**TASK DESCRIPTION**. Search the material for the word "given" and report each line where it turns up.

**PROVIDED ENTRIES**.
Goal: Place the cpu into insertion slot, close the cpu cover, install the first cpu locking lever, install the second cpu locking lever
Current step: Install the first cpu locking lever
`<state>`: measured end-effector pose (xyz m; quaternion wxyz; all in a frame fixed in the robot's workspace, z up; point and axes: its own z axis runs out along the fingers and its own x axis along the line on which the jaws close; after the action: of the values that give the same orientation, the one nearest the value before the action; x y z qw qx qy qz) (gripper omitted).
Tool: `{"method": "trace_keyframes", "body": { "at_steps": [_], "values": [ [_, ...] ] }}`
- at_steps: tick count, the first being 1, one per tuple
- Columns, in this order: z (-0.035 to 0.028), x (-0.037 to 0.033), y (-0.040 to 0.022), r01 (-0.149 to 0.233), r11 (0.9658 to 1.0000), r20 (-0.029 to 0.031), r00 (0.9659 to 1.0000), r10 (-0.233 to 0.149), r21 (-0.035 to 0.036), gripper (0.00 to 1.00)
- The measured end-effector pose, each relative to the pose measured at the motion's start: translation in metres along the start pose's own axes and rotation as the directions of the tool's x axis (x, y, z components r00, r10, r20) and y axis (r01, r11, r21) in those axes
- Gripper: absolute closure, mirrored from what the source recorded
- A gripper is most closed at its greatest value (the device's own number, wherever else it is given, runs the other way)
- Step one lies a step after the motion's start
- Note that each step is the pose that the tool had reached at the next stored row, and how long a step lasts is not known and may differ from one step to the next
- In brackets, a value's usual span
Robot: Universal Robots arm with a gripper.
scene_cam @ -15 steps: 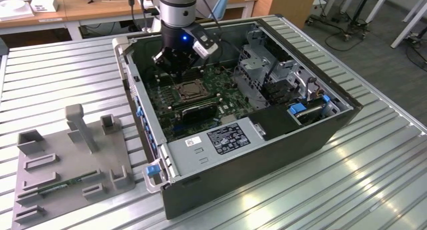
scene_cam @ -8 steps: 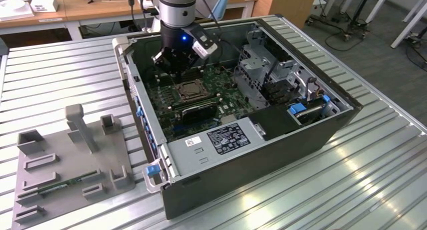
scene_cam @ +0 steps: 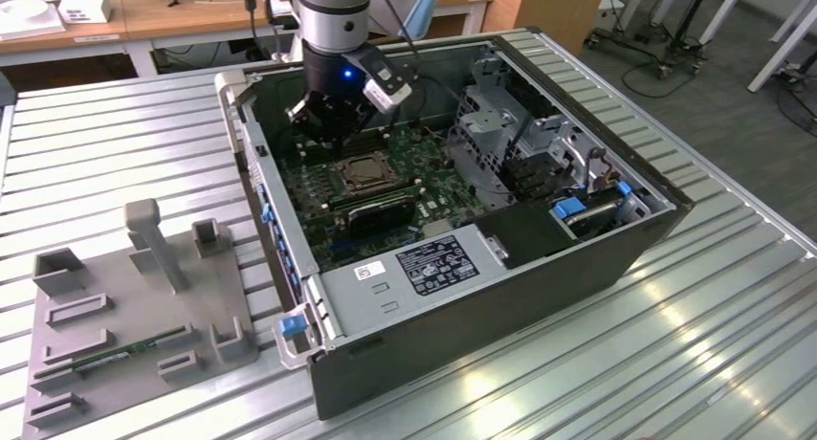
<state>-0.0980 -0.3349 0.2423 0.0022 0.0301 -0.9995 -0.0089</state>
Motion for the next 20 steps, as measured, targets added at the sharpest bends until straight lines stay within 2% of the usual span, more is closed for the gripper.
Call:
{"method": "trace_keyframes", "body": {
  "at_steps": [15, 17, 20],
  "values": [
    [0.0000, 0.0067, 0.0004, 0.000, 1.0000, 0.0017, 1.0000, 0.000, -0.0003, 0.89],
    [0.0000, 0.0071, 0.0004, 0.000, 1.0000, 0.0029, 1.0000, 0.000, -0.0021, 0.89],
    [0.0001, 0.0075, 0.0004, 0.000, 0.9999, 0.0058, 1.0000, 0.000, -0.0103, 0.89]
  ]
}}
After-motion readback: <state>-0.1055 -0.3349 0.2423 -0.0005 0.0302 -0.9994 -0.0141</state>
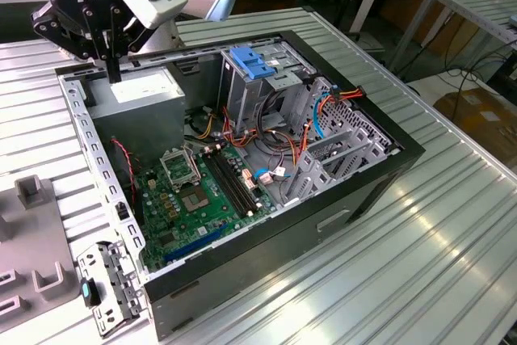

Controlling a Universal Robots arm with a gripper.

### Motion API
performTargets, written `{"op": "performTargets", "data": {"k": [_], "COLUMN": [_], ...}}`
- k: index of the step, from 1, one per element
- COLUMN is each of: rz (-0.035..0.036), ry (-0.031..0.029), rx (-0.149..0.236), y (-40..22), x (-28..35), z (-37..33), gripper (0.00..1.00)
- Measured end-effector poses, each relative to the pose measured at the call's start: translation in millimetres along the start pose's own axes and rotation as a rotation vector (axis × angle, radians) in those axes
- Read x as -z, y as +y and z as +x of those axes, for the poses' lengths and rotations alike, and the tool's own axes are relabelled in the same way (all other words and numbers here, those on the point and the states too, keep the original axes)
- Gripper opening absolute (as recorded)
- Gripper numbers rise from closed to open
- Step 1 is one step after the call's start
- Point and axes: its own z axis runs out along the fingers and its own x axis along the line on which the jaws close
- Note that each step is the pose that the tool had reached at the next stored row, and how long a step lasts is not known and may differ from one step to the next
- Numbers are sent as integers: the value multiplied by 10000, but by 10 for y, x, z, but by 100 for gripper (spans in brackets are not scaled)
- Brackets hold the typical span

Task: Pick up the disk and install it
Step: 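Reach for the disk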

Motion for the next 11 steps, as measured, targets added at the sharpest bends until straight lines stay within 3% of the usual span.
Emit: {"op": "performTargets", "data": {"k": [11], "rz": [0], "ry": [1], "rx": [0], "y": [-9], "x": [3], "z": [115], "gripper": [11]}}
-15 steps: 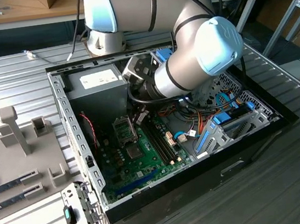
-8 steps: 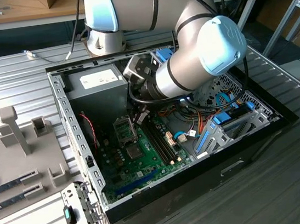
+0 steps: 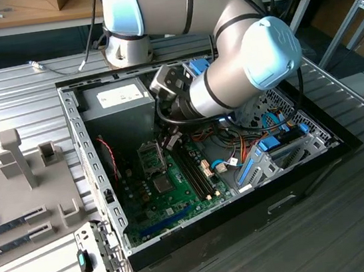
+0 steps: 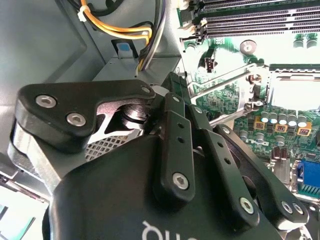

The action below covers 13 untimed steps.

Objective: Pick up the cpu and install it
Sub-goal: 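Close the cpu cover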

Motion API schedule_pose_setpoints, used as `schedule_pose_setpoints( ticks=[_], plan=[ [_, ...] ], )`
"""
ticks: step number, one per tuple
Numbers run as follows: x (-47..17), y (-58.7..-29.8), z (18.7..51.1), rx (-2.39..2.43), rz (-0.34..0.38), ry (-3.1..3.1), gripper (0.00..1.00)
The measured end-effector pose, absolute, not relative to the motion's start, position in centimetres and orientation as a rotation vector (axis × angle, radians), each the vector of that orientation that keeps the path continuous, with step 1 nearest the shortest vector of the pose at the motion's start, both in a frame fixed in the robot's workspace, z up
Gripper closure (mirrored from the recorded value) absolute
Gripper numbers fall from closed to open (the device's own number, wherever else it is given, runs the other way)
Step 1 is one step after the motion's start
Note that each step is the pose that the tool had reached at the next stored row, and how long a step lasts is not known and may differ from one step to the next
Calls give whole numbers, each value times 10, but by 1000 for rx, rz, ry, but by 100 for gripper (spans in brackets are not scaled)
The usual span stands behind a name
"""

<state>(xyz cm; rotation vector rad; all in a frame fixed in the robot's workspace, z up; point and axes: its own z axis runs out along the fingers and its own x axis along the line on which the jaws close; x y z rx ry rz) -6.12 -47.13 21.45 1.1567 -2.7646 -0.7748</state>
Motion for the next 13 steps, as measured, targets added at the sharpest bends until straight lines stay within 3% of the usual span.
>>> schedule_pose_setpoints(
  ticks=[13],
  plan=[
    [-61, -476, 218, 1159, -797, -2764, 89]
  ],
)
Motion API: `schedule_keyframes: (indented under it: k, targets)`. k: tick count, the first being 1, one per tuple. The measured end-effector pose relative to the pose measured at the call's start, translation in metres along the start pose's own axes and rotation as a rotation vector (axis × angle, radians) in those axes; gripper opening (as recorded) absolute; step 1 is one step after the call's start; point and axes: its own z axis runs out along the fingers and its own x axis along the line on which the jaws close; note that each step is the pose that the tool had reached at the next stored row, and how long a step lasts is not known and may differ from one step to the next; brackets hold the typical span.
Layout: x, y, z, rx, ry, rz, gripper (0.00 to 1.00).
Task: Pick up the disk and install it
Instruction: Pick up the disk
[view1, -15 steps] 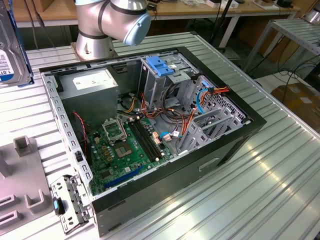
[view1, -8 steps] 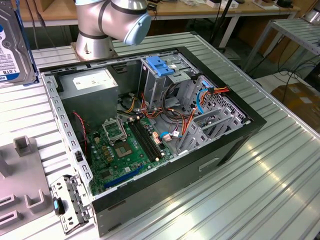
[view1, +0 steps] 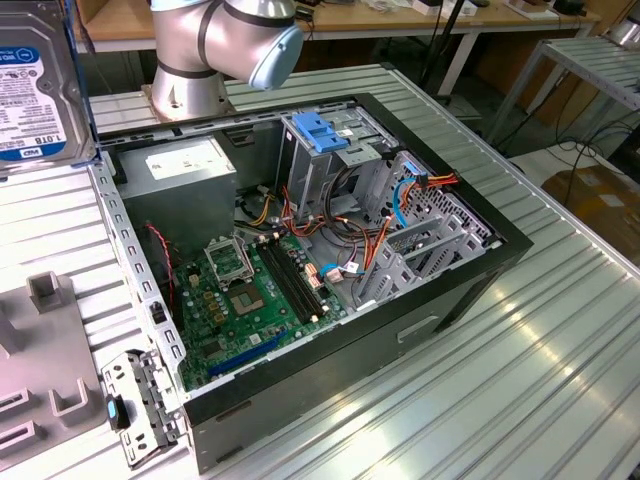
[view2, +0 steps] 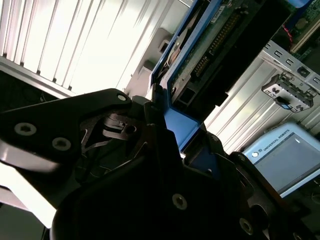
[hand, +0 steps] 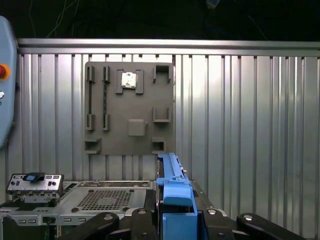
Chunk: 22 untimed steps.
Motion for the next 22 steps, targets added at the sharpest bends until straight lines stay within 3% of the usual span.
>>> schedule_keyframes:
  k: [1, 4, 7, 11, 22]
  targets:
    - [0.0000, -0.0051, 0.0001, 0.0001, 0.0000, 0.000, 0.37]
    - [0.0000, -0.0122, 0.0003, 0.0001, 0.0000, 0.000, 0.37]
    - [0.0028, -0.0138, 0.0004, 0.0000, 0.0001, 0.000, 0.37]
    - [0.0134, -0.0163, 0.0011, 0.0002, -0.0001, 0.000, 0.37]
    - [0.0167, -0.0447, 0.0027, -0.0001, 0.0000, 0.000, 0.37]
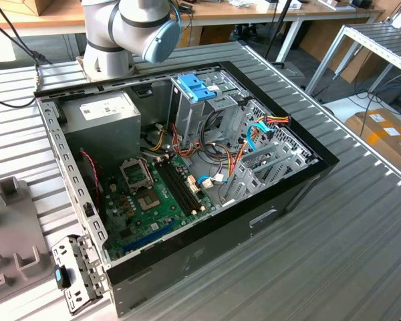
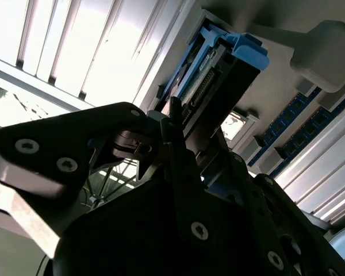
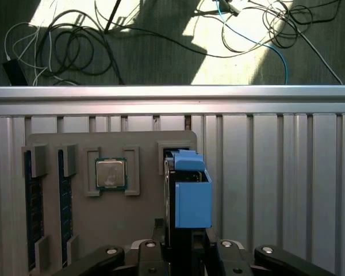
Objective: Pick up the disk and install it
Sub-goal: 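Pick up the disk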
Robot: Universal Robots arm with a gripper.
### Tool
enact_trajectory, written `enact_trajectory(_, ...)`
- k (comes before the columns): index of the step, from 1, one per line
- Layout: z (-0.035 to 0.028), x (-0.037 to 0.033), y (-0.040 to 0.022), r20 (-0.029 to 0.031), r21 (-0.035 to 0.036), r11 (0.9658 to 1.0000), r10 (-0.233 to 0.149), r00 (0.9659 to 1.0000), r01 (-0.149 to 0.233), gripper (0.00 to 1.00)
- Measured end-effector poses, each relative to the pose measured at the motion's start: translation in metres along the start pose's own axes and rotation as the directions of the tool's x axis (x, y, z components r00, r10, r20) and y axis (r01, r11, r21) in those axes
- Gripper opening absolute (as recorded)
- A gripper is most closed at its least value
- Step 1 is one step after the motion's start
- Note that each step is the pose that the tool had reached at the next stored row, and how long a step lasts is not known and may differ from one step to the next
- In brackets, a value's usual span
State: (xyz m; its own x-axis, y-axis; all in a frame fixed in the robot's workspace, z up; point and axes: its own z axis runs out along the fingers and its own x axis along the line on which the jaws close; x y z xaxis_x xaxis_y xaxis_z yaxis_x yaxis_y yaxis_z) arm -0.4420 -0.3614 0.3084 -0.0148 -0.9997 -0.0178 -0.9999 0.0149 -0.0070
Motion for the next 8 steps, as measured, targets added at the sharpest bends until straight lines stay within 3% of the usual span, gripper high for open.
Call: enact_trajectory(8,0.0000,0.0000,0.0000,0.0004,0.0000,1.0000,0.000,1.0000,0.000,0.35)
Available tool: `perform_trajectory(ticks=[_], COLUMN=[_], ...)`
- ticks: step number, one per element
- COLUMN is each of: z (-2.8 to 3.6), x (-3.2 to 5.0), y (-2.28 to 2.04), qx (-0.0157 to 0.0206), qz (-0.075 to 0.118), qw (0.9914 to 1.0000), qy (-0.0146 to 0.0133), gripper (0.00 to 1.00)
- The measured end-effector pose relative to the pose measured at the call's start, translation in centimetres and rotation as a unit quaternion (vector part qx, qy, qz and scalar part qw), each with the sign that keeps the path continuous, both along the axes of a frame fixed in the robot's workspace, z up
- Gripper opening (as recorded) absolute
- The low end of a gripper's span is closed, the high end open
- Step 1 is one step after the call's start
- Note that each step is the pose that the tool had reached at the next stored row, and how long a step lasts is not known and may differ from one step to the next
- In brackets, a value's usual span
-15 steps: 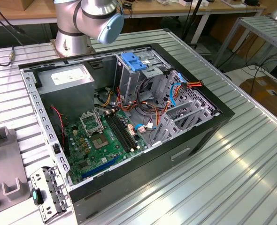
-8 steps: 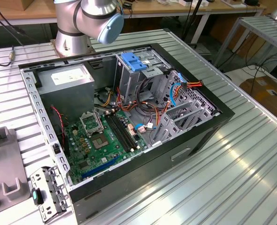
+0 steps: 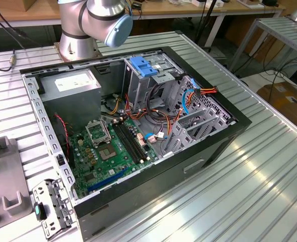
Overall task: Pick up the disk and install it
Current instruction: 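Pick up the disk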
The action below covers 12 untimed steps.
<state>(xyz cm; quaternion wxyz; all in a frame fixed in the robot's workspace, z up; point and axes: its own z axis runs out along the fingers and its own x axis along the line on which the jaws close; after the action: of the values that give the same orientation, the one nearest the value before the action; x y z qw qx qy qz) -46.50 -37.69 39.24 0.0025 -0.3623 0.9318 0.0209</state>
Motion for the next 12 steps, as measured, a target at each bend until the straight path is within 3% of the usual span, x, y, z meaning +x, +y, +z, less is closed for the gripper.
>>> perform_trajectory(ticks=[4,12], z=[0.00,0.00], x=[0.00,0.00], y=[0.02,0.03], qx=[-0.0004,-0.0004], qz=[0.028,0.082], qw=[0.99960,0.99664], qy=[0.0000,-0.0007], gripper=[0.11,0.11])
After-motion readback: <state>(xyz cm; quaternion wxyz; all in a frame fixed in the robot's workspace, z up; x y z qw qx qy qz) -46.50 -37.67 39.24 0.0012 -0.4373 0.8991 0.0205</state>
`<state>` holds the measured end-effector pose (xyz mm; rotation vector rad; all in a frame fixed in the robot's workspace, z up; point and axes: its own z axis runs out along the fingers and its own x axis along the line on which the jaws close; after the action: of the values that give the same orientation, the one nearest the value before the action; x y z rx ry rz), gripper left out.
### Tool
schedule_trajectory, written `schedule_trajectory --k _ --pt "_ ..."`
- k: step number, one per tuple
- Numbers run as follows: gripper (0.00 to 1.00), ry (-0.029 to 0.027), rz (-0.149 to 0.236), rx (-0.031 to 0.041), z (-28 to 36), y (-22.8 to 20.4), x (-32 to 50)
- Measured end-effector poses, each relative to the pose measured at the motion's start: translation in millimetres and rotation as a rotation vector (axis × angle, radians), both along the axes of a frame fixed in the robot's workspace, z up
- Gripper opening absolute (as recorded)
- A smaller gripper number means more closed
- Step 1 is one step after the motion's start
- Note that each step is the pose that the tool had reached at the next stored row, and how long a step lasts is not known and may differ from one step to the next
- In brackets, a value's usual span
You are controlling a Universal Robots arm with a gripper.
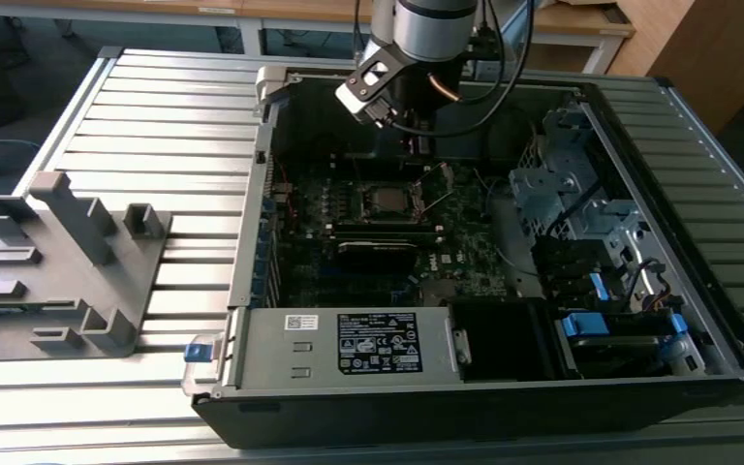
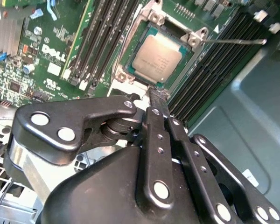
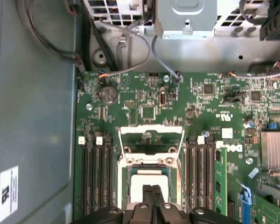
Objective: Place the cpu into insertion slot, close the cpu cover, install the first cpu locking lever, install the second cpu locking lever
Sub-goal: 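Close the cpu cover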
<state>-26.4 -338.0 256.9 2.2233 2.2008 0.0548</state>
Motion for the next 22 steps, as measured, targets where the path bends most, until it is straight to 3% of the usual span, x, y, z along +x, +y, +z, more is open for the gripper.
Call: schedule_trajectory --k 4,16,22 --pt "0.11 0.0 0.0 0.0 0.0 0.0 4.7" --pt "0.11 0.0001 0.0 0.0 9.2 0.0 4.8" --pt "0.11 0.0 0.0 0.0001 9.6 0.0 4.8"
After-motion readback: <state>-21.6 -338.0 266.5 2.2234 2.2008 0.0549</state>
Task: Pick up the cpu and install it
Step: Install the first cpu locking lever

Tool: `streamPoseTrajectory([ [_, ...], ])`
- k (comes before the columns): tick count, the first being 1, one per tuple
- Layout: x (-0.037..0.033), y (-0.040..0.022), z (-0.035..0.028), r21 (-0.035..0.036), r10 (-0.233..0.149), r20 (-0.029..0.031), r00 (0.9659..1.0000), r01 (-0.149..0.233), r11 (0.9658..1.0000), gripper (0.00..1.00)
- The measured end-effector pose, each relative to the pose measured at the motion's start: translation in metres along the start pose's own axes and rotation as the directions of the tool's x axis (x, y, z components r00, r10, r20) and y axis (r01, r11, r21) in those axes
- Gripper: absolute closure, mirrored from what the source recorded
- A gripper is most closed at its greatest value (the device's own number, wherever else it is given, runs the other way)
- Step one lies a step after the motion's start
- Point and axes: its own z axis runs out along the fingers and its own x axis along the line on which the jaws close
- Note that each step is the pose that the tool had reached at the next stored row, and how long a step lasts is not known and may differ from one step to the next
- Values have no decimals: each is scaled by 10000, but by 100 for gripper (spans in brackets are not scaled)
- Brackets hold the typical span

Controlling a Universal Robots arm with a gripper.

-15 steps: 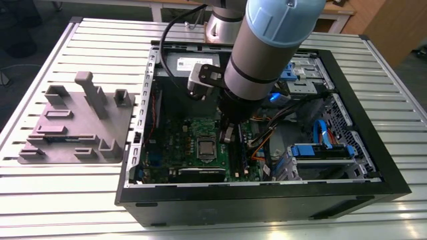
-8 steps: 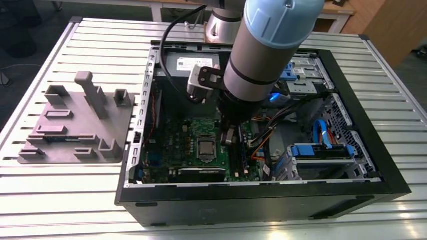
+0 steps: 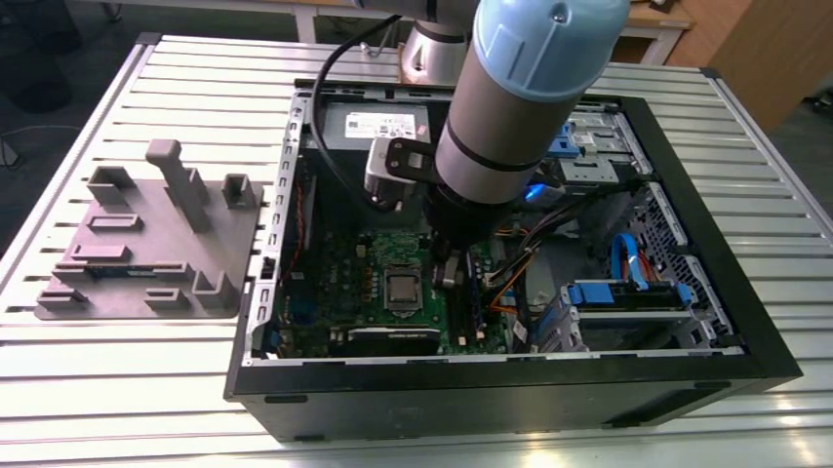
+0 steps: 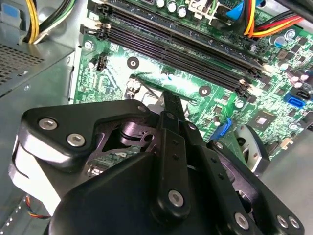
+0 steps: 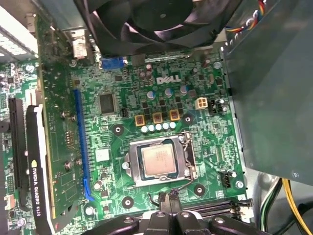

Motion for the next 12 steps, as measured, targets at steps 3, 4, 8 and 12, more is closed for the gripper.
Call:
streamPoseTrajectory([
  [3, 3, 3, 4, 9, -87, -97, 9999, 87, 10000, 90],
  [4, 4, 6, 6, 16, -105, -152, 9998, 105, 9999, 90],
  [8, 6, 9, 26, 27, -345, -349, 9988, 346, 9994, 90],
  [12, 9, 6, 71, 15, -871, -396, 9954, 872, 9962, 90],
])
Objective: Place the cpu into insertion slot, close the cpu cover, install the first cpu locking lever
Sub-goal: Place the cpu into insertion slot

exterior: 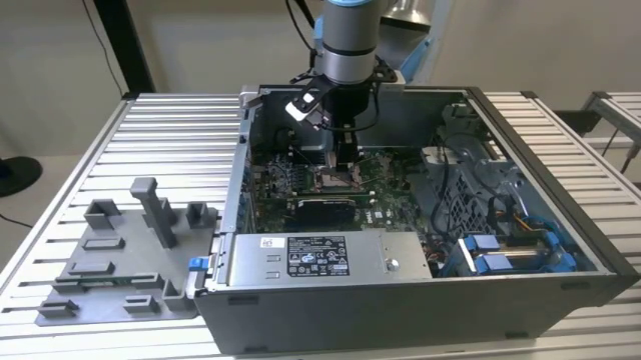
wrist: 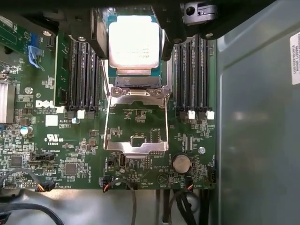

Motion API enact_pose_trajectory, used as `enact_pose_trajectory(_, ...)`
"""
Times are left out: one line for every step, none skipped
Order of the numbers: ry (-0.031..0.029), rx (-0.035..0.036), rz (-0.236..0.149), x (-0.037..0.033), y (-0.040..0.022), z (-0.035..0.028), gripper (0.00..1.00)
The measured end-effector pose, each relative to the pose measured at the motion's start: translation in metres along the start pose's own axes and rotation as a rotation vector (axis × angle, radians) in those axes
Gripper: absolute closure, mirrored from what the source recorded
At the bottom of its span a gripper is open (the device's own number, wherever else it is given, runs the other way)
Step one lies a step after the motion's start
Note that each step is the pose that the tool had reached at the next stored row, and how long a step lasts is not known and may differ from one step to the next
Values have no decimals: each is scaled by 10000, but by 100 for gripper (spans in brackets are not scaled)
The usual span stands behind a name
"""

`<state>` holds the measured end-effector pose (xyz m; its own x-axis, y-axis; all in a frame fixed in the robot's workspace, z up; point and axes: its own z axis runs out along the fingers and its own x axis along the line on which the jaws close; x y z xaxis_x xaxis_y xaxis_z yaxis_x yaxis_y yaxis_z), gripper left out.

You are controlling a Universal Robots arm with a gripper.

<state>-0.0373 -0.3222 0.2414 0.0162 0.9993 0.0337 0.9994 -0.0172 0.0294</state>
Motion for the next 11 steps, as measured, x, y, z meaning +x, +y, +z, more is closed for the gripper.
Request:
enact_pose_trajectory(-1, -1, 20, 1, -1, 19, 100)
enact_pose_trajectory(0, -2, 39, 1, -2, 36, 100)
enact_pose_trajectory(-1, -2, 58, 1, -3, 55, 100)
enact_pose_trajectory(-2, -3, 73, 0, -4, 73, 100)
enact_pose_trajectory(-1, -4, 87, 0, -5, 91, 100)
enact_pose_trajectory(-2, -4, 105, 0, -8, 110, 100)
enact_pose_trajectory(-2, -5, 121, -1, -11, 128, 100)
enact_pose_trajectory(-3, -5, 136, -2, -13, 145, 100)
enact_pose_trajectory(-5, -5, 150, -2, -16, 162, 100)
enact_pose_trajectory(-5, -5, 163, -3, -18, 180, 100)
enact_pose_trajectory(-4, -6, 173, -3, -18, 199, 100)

**RESPONSE**.
- A gripper is most closed at its greatest value (the device's own number, wherever else it is given, runs the other way)
Gripper numbers fall from closed to open (the device's own number, wherever else it is given, runs the other way)
- A gripper is most closed at its greatest value (the device's own number, wherever else it is given, runs the other way)
At the bottom of its span a gripper is open (the device's own number, wherever else it is given, runs the other way)

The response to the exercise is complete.